__Exercise description__
Look through the entries below for the line with "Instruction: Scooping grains" and the line with "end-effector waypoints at", then give again exactly those two lines and all lines between them, minus the pictures.

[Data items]
- - - -
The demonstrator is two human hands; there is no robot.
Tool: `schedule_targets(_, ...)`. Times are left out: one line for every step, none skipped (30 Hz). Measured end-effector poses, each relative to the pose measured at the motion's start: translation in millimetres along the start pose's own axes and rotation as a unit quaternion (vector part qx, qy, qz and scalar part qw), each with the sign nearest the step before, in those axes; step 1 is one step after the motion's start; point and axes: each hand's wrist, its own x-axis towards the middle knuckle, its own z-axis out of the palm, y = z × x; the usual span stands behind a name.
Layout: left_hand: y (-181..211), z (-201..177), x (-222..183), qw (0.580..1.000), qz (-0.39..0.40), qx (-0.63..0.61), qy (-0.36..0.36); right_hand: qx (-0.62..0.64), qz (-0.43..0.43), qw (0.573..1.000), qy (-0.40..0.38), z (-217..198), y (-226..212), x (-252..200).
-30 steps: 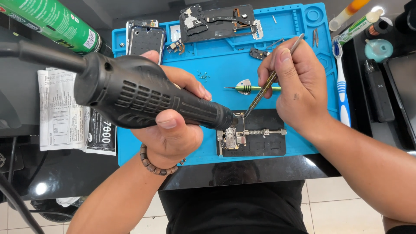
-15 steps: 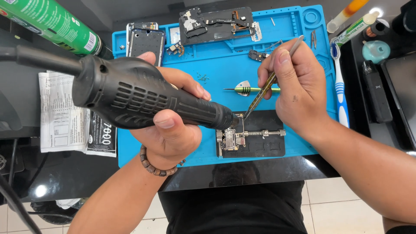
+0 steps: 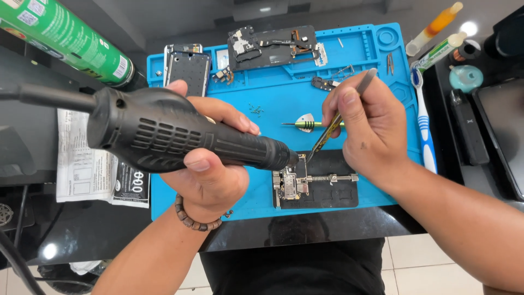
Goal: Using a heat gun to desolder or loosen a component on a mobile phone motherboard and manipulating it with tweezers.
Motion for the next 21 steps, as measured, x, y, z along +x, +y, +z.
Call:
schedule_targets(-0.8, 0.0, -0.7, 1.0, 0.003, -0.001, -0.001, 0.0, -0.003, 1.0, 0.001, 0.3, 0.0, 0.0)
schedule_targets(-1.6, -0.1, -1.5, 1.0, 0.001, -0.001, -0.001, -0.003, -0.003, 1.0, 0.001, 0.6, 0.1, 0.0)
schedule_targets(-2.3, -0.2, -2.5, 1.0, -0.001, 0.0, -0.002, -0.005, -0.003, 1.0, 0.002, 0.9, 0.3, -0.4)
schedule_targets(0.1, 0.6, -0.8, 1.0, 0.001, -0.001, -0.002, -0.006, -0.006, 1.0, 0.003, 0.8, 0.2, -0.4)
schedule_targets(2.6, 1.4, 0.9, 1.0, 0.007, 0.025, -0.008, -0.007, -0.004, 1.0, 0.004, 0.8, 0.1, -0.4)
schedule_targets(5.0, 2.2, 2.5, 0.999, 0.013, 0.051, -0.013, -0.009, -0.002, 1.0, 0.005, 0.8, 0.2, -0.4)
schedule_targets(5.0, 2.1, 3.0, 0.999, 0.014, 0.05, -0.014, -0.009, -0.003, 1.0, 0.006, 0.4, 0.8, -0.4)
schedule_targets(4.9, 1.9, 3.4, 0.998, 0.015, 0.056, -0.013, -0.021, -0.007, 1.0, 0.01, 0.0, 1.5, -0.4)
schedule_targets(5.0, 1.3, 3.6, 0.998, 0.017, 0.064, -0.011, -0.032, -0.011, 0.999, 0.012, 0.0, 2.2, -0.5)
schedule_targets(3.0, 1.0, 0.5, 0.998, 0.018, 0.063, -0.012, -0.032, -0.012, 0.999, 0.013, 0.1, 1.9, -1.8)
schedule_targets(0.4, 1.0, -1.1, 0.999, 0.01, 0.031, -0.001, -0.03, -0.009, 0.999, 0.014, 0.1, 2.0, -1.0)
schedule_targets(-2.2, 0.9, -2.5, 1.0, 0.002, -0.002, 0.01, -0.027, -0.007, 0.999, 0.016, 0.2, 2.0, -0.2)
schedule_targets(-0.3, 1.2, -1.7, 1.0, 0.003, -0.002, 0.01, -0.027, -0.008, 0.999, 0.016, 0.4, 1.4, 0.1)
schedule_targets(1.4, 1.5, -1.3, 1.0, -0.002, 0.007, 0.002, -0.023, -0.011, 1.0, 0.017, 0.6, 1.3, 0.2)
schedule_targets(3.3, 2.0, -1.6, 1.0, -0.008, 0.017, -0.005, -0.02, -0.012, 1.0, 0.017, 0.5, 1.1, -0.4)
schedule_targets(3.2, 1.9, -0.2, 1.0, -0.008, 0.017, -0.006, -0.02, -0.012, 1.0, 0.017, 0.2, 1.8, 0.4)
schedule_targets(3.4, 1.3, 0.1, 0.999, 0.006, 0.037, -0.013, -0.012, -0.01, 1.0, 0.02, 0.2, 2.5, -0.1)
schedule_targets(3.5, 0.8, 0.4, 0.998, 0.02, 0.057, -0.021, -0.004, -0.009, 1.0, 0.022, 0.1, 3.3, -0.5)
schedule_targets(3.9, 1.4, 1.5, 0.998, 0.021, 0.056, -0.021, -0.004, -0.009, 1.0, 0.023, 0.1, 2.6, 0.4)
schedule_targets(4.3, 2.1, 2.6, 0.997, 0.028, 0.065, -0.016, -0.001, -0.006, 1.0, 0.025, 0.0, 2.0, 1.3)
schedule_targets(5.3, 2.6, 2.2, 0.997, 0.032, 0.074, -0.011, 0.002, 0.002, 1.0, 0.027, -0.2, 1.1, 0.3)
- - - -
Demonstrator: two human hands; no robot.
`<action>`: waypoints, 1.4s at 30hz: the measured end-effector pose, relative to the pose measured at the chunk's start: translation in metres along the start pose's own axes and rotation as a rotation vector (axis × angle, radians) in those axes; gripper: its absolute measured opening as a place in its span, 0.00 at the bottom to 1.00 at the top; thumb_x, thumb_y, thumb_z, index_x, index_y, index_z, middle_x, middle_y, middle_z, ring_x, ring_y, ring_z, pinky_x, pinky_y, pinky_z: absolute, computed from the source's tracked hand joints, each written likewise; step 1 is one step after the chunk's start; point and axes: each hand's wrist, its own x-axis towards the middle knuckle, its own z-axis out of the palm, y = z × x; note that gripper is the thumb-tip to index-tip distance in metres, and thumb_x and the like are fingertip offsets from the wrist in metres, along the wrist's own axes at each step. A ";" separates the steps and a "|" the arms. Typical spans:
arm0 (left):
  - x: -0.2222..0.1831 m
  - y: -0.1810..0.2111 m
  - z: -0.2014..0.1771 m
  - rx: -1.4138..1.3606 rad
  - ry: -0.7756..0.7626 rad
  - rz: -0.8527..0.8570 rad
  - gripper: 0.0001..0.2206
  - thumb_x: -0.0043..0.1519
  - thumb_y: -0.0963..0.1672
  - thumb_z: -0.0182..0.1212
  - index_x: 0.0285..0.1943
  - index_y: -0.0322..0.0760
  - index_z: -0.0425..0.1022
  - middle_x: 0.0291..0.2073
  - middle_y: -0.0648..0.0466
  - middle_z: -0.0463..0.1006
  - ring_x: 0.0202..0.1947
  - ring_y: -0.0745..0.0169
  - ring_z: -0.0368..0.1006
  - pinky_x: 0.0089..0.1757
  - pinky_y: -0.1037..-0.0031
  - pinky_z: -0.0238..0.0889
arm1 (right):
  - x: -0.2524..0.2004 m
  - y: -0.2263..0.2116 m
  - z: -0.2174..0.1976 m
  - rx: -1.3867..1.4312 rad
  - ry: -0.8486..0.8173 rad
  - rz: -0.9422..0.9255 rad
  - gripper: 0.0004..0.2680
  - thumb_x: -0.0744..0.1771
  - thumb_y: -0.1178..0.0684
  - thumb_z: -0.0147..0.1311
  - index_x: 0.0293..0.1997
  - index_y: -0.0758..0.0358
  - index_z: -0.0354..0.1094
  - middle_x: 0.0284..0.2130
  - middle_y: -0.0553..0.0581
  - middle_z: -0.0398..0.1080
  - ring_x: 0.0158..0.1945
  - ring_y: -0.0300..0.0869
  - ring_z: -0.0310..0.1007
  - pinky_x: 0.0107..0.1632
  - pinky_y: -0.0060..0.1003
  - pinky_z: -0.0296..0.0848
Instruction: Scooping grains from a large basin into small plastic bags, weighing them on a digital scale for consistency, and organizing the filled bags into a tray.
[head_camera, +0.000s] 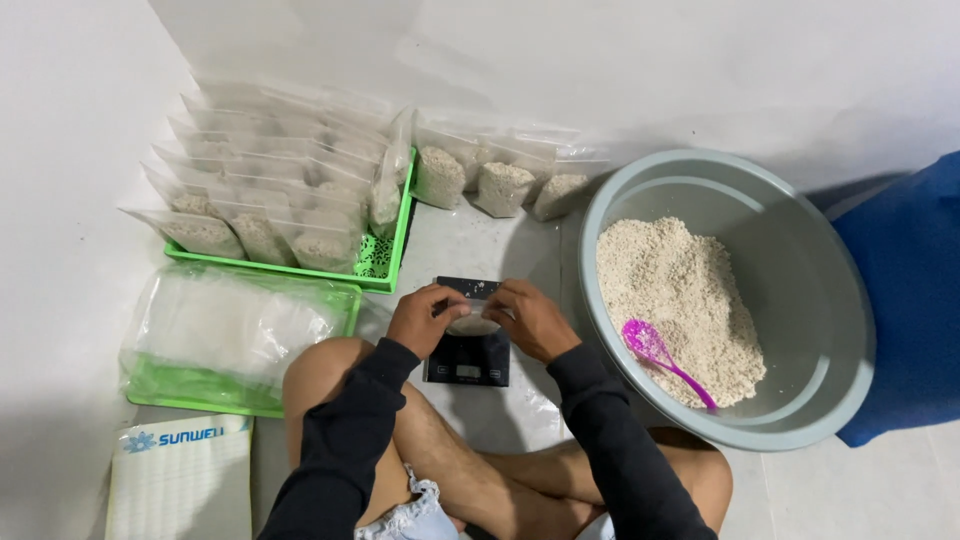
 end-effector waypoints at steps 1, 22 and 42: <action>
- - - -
__Finished exercise__
Instruction: Scooping grains from a large basin into small plastic bags, weighing them on a digital scale for consistency, and organizing the filled bags into a tray.
[head_camera, +0.000s] 
 end-effector waypoints at steps 1, 22 and 42: <action>

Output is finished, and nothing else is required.